Below are some records. Retype exactly the lines from the one containing "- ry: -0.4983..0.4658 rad" through the one containing "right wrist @", both included, skipping every picture.

(Items from a data source)
━━━━━━━━━━━━━━━━

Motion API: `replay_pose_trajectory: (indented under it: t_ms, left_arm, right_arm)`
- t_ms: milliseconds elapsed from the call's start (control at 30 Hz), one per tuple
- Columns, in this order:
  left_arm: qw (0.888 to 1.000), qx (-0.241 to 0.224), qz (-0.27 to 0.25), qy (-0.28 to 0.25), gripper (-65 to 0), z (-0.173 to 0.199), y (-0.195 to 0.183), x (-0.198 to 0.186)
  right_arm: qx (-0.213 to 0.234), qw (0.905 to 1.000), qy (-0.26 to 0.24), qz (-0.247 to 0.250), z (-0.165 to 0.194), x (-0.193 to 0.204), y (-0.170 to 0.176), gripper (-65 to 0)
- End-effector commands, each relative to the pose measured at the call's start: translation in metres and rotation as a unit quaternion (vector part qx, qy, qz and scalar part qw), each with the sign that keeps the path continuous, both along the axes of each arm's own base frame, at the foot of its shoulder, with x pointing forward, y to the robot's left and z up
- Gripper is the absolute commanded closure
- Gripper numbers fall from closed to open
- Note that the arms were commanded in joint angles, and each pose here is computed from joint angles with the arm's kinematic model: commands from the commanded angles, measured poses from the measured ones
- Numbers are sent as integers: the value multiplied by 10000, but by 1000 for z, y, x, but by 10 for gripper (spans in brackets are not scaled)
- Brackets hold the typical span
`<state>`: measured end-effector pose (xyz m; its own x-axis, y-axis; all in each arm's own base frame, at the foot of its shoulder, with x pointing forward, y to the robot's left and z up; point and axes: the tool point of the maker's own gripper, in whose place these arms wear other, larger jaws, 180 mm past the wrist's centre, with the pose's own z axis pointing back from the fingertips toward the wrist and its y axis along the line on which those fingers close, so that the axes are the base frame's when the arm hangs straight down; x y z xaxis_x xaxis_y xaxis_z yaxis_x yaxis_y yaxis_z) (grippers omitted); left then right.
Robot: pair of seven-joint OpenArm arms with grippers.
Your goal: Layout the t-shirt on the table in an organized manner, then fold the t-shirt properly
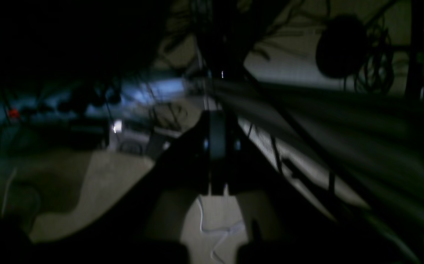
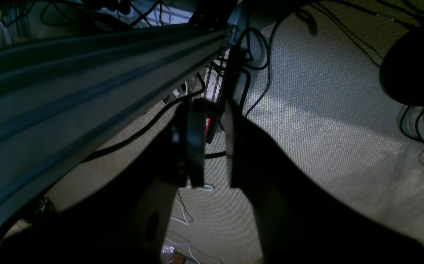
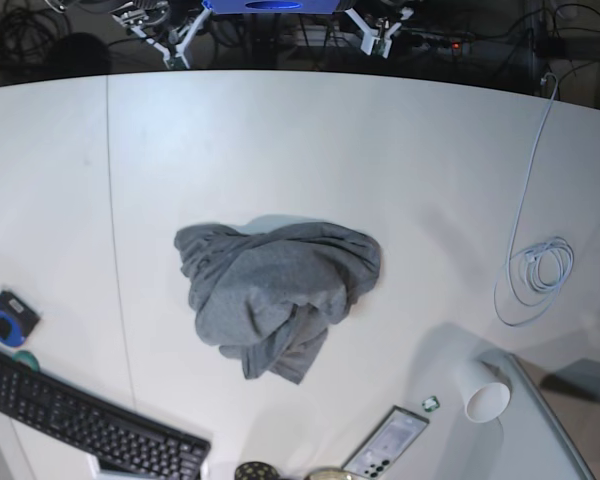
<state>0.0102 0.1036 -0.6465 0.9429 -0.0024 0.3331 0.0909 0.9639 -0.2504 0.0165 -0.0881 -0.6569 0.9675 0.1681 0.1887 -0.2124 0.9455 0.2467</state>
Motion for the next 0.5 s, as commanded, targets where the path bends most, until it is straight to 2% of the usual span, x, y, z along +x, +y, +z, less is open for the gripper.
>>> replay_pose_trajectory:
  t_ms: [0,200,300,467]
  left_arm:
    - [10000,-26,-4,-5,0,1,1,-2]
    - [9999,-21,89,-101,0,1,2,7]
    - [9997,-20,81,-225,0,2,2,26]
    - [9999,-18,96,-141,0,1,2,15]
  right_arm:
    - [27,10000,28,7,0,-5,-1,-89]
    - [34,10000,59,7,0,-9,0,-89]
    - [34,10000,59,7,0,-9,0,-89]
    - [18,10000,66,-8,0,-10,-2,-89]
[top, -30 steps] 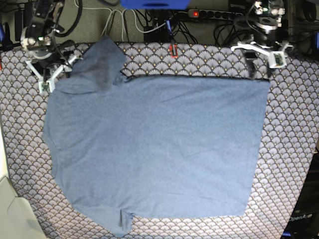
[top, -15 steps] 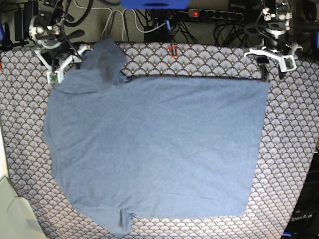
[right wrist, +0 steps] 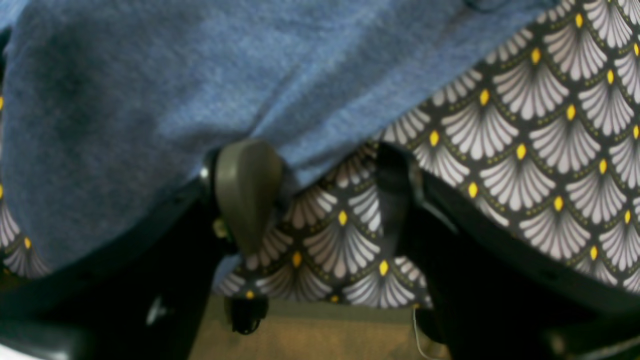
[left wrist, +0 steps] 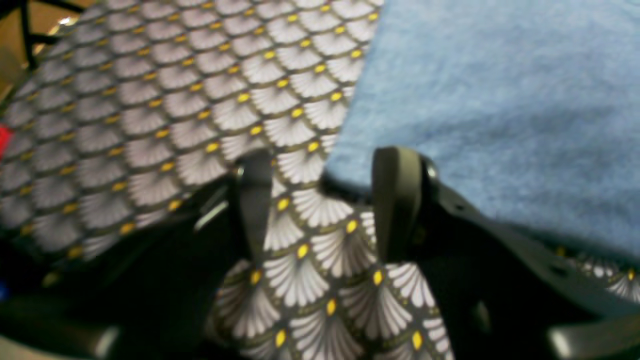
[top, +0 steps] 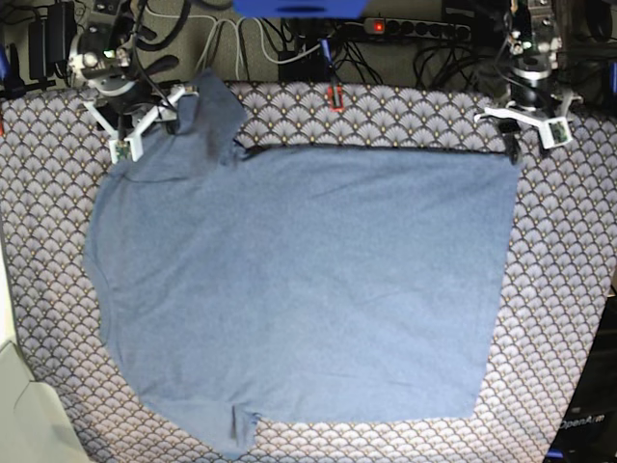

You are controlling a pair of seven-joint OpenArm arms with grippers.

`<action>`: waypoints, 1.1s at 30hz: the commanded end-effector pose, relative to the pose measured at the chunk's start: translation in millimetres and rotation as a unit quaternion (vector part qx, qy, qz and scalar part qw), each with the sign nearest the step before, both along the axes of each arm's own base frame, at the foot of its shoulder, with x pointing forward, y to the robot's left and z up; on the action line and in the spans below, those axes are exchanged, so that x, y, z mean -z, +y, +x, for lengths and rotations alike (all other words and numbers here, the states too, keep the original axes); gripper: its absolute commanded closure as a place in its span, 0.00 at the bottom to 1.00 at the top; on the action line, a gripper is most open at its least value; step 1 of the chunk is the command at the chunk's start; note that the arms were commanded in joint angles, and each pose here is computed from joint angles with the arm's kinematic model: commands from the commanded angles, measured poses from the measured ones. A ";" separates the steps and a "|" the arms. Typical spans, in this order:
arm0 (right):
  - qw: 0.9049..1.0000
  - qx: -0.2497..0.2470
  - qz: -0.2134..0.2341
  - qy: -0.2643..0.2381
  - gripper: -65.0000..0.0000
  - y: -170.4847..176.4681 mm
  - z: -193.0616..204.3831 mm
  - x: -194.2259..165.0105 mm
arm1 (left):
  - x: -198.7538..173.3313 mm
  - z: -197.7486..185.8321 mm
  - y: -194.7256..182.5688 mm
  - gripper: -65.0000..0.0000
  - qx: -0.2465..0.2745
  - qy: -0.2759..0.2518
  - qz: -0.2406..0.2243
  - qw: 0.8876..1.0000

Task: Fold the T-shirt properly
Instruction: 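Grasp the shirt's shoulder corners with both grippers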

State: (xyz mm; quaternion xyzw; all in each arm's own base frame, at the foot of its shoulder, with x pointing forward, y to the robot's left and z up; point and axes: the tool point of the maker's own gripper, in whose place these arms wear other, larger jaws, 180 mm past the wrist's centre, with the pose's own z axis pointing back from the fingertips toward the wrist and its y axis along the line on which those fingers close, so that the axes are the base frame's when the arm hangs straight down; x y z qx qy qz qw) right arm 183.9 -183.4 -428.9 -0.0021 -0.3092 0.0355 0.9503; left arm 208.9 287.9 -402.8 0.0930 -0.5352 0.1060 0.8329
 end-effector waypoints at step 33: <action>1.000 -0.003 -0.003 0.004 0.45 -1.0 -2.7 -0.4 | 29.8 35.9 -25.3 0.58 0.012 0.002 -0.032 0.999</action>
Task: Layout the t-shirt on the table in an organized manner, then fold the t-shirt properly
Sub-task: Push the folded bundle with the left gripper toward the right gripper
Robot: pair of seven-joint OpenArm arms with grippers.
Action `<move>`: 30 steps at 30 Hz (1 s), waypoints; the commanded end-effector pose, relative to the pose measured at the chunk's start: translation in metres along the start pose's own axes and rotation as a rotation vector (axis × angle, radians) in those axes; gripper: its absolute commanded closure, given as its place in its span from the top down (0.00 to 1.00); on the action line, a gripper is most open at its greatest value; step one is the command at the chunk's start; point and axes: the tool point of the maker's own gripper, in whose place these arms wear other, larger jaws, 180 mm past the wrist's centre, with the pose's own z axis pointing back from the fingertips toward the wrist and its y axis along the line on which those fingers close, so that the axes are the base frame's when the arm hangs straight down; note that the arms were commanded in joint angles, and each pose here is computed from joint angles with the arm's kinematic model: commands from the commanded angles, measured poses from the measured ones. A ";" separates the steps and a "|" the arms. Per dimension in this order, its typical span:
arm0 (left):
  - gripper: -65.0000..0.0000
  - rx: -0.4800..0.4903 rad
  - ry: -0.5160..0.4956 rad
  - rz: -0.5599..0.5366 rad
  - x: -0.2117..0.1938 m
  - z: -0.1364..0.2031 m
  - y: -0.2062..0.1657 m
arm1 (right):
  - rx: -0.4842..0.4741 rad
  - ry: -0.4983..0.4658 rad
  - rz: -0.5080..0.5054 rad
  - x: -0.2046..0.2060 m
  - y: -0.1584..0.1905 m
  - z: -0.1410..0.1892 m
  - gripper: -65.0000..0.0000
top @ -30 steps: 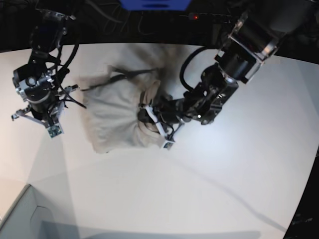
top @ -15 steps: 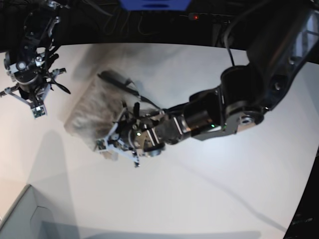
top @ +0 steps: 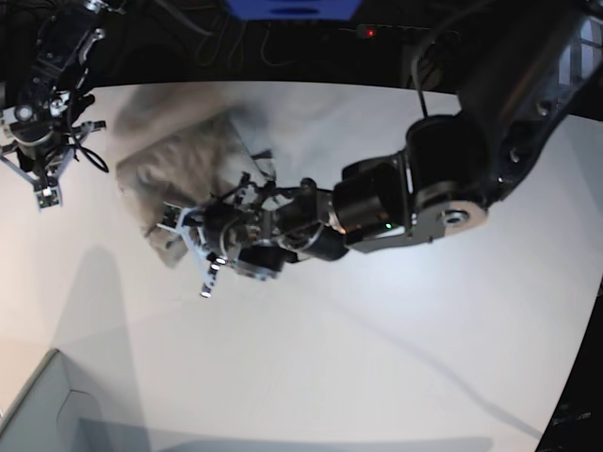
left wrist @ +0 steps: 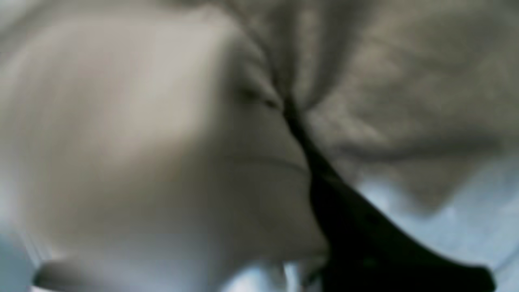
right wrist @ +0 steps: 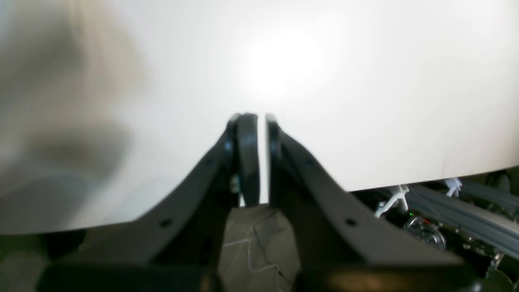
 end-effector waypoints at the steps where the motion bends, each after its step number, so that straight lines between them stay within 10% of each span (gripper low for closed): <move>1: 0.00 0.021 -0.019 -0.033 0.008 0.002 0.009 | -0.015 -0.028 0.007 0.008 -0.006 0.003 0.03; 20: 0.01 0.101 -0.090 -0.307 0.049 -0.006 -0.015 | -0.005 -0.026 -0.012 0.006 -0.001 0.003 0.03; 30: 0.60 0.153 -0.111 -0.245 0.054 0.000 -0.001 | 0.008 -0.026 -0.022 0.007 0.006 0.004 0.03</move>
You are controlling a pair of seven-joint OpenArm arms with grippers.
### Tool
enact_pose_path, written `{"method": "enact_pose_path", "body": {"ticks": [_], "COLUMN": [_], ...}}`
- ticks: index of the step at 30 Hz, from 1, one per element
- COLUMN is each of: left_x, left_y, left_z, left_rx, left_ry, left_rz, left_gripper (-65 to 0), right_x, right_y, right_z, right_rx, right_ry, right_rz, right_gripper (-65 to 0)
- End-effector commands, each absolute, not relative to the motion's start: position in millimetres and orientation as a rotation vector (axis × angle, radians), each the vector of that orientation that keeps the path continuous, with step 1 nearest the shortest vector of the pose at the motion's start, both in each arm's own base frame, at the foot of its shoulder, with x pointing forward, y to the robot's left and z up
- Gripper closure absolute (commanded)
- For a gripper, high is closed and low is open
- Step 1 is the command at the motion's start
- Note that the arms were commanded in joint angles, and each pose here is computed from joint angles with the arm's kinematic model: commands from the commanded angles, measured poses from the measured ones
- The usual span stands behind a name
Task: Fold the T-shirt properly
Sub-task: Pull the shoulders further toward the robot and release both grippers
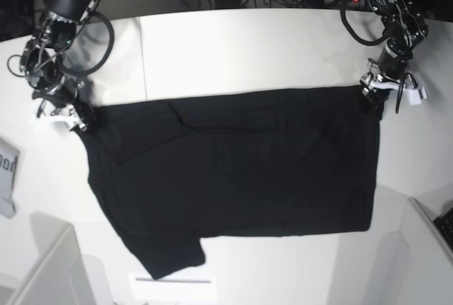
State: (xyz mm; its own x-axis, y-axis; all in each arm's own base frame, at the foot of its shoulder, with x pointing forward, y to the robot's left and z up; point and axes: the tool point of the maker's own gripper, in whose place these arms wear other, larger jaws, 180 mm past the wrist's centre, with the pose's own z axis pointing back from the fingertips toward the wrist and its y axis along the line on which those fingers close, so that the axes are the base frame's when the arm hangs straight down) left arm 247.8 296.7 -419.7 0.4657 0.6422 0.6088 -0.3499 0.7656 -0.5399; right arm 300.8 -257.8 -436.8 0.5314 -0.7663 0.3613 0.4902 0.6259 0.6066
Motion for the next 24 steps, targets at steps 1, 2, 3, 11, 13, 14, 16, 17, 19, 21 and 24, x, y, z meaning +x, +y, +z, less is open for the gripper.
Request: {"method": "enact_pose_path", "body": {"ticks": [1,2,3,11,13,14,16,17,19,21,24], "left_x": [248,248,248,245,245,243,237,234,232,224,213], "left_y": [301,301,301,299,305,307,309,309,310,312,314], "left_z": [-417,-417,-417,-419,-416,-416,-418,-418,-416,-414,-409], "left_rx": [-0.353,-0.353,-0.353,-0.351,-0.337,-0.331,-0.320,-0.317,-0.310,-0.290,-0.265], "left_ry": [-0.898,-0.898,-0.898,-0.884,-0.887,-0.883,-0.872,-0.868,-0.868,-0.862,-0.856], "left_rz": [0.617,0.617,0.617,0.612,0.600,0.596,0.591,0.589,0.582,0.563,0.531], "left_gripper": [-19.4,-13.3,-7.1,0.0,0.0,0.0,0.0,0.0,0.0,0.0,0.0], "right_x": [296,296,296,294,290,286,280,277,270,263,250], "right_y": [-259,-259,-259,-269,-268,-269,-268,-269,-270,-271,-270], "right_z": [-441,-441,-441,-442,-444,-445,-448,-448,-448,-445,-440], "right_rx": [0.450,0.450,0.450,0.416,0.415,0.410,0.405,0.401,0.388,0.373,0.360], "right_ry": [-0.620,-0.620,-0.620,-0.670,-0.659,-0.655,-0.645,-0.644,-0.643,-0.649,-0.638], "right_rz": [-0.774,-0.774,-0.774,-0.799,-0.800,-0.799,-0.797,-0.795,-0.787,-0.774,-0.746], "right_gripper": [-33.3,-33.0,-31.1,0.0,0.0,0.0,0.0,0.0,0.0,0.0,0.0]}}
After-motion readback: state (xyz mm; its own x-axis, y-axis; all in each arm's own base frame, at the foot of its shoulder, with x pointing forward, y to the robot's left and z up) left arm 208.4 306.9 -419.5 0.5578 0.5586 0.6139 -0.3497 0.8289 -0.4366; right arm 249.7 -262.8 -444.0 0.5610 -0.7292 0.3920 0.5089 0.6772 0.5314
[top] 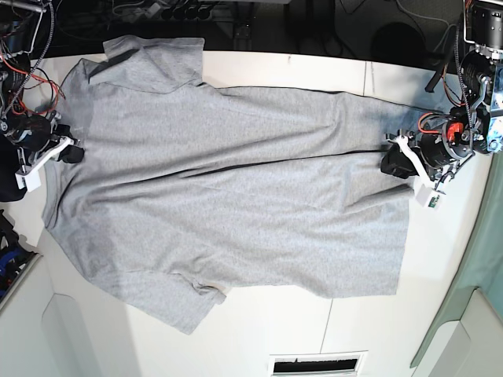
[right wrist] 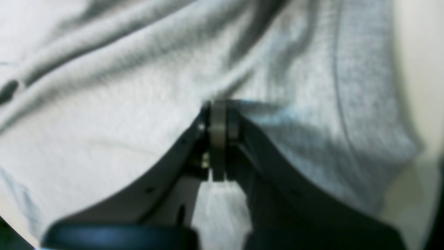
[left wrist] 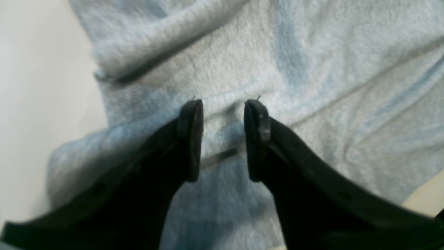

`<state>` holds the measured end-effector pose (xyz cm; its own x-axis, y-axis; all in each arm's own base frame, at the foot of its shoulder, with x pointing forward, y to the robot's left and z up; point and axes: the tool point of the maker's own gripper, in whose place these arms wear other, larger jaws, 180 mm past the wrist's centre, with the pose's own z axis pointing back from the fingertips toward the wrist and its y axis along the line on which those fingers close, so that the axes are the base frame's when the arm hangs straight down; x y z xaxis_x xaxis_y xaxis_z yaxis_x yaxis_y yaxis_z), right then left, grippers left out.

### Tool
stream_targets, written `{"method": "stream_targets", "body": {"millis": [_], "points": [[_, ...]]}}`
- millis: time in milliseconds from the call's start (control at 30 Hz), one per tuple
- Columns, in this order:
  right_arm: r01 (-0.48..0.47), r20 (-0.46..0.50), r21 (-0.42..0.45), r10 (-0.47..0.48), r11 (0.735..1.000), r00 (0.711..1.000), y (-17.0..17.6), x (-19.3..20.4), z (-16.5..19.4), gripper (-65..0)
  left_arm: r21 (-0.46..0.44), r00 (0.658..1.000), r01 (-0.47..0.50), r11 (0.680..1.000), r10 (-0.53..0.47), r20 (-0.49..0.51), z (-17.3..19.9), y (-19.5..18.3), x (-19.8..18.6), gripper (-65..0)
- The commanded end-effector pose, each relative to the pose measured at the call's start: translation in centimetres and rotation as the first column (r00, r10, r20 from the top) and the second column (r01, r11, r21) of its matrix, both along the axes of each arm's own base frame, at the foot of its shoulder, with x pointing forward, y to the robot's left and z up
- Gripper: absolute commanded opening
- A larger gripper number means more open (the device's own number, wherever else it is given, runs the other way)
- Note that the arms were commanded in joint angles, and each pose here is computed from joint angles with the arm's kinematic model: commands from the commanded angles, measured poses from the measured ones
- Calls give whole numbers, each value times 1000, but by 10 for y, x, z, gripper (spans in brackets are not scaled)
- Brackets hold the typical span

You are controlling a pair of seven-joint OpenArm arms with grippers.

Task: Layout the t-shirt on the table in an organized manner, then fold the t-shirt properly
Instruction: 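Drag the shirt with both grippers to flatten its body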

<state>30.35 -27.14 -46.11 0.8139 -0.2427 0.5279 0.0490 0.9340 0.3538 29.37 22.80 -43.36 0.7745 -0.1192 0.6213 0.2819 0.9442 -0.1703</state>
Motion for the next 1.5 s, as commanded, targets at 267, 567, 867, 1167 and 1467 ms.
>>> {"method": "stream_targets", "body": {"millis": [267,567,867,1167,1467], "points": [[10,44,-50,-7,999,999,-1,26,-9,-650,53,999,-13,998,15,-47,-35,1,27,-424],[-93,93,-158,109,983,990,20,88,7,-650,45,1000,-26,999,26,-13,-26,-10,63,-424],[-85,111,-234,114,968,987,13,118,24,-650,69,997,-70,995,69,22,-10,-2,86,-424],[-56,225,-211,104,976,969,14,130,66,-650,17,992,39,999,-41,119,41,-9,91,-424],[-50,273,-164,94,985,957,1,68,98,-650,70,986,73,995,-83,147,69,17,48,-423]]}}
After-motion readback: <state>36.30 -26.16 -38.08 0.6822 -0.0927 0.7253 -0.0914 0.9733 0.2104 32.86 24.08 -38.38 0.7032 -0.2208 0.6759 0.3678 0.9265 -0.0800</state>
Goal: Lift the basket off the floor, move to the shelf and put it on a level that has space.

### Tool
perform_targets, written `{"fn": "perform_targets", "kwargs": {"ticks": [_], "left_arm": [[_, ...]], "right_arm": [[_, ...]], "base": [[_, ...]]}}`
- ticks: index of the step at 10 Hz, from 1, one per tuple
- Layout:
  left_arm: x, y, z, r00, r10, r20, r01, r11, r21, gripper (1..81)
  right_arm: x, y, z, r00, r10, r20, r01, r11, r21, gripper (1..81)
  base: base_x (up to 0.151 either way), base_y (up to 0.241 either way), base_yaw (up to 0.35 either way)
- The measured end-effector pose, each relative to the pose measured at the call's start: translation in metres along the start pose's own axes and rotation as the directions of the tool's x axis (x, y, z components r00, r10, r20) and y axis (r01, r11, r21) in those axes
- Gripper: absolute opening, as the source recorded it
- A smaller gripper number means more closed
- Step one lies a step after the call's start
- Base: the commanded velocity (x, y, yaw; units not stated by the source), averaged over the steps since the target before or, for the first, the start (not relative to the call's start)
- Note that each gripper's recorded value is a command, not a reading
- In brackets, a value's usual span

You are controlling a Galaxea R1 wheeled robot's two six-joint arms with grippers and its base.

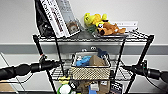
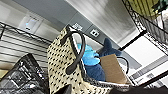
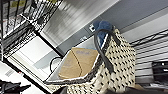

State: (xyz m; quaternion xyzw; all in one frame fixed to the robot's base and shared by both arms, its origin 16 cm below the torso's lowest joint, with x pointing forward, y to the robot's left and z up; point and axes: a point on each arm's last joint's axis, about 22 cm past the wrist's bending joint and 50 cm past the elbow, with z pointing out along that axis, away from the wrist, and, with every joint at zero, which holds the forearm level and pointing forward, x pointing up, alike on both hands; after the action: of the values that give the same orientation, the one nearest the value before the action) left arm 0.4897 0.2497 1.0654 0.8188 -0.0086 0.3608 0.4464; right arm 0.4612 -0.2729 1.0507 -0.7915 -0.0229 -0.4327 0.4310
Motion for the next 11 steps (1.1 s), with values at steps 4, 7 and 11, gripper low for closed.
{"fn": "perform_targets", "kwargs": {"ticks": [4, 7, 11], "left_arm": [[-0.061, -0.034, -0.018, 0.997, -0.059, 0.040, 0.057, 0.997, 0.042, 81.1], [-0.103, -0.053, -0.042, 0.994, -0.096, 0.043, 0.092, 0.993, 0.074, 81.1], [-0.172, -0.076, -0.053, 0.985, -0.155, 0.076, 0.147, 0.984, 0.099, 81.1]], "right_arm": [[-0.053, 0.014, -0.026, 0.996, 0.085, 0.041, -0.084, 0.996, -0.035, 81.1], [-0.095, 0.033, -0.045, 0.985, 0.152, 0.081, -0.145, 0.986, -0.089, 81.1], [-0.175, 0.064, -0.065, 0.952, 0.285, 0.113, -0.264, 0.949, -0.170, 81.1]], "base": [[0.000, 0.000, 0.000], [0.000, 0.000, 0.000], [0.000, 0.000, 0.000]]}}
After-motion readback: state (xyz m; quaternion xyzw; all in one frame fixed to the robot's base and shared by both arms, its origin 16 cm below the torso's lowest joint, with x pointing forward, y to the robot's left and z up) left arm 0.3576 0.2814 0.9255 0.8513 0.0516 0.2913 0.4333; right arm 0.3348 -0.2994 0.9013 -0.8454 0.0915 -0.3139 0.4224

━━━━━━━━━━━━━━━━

*REPLY TO THE EXERCISE:*
  - ry: -0.4983..0.4658 rad
  - rz: -0.5080..0.5054 rad
  - x: -0.2046..0.2060 m
  - y: -0.1584..0.1905 m
  - z: -0.1410..0.1892 m
  - gripper: -65.0000..0.0000
top @ -30 steps: 
top @ -15 steps: 
top @ +0 steps: 
left wrist @ +0 steps: 
right wrist @ +0 steps: 

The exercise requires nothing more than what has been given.